Our History Sumas First Nation.

The Semá:th people have been here since time immemorial, time out of mind, as the history of the Semá:th people goes beyond the flood story which had taken place well over 10,000 years ago.

A very well-respected man who comes from the mouth of the river, what we now call Musquem First Nation. This man could see into the future. He could see things coming before they happened. He had seen the rising waters, the flood. When he had seen the waters rising he travelled to all the communities up the river to tell the people that the waters were going to rise.

They were going to rise so high that they needed to get their biggest canoes ready. He told them to make strong rope because the water is going to come up so high that they will need to tie their canoes to safety.

He told them they needed to go to the top of Sumas Mountain, as it was a place where they could tie their canoes. Sumas Mountain had fresh spring water, and there was plenty of food available for them to survive while the waters were high.

It’s been said that some of the people listened to his advice about the flood and some didn’t. The ones that didn’t tried to go to other mountains that they say were as high as Sumas Mountain but those people didn’t survive because those mountains didn’t have the food or water supply that Sumas Mountain once had.

There was a canoe on top of Sumas Mountain whose rope wasn’t strong enough to hold and the people in that canoe floated away. No one knows what happened to this canoe or the ancestors that were in it. There is some speculation that the canoe that broke away may have been ancestors of the Nuxalk People. As they are Coast Salish people who live in a place far from the Coast Salish Territory.

It’s been said that when the waters start coming down the people moved to the lower part of Sumas Mountain where they can be sheltered in the caves, these caves on Sumas Mountain are known to our people as the Thunderbird Caves.

Later on when the waters receded more and more land started to appear on the horizon some of the people got in their canoes to settle in other areas. It’s been said that some canoes went North and some canoes went South.

Our Elders have said that’s why to the North of Sumas Mountain is Chehalis and there’s Scowlitz and to the South of Sumas Mountain what is now Washington State there is Chehalis and there’s Cowlitz. It’s been said that thousands of years ago these people were one in the same on top of Sumas Mountain during the great flood.

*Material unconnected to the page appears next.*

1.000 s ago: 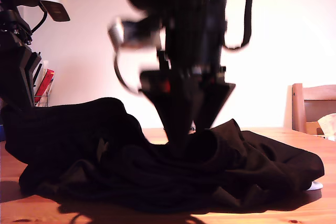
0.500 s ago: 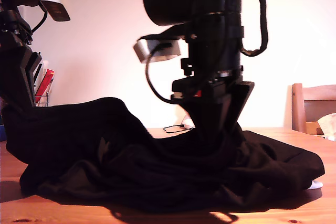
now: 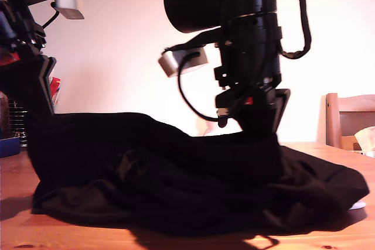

Some have also said that the name for Chehalis the old pronunciation that is being revived now Stsalies, Stsalies is very close to a name that we all identify ourselves with which is Salish. This place we say we live in Semá:th is very sacred because of the histories that go back for our people.

Not just for Semá:th but throughout the Salish Territory and we here at Semá:th are descendants of those who had their canoes tied to the top of this mountain thousands of years ago.